#### Work required:
Each line from the opening of the records that follow to the line with "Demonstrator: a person" needs to be written out exactly. Add nothing.

#### Input:

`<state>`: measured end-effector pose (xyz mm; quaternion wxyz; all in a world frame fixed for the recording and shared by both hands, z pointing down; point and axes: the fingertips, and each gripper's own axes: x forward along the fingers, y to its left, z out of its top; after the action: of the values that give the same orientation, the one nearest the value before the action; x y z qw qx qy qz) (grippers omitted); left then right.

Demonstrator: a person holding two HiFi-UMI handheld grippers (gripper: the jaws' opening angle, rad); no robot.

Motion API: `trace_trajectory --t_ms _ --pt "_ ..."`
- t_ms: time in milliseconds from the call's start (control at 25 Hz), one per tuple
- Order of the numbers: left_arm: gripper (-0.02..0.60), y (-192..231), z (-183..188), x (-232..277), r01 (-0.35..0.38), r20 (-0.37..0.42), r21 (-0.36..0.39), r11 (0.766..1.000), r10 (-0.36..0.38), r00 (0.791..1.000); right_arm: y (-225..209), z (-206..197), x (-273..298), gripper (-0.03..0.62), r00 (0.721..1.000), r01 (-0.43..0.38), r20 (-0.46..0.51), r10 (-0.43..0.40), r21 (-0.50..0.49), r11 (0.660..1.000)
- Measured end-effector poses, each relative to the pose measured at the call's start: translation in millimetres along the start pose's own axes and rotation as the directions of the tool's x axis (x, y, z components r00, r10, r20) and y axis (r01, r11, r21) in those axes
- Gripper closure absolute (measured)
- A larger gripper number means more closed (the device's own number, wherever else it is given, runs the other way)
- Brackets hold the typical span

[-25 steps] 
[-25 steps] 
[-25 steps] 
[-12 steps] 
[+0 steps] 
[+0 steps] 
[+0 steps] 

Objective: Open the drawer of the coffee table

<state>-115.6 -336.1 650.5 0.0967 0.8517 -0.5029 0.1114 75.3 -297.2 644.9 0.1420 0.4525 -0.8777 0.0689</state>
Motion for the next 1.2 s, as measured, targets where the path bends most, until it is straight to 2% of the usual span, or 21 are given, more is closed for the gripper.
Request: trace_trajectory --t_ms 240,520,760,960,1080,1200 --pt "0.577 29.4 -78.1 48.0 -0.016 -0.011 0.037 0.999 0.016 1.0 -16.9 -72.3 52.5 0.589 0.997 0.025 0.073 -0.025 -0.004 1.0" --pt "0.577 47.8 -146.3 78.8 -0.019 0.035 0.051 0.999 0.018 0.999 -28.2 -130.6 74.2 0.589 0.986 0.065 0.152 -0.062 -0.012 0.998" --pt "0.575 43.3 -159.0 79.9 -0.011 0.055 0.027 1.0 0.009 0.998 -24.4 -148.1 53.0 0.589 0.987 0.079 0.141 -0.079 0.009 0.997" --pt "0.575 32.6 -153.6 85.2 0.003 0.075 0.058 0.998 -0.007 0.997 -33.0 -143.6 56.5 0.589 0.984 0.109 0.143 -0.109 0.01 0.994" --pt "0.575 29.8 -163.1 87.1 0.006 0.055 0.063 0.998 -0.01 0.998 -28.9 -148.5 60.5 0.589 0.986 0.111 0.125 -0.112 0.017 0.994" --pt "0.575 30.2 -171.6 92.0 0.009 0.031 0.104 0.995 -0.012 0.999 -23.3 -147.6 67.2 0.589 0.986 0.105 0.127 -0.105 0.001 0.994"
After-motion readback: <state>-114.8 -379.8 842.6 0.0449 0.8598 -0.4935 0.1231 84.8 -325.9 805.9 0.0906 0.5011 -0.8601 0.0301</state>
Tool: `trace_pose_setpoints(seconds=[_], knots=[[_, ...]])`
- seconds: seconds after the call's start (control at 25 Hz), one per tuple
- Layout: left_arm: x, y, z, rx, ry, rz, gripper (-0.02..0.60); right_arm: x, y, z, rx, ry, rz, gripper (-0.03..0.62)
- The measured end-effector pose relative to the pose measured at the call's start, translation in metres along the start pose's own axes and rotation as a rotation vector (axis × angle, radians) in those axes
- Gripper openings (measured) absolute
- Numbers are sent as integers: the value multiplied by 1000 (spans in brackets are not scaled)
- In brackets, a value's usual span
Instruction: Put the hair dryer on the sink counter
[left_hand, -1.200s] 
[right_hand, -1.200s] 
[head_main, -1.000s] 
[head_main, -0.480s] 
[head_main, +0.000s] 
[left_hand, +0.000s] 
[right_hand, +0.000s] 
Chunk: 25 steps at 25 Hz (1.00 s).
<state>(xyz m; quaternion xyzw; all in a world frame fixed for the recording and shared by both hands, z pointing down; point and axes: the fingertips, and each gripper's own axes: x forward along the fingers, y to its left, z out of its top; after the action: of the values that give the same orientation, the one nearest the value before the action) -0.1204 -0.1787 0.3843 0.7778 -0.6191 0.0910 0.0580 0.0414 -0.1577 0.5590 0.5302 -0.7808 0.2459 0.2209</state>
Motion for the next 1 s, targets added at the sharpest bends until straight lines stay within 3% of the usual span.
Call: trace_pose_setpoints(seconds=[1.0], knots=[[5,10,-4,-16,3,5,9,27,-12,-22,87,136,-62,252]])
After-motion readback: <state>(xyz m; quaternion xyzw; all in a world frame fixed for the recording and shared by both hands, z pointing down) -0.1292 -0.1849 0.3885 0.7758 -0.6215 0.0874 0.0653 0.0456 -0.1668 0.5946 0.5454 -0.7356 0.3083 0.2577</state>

#### Problem solution:
`<state>`: measured end-effector pose (xyz mm; quaternion wxyz; all in a world frame fixed for the recording and shared by both hands, z pointing down; point and axes: the fingertips, and each gripper's own axes: x forward along the fingers, y to its left, z out of its top; after the action: of the values that give the same orientation, the one nearest the value before the action; x y z qw qx qy qz) (grippers omitted); left then right.

Demonstrator: a person holding two HiFi-UMI handheld grippers (gripper: the jaws' opening angle, rad); no robot.

No more output will be added to the exercise.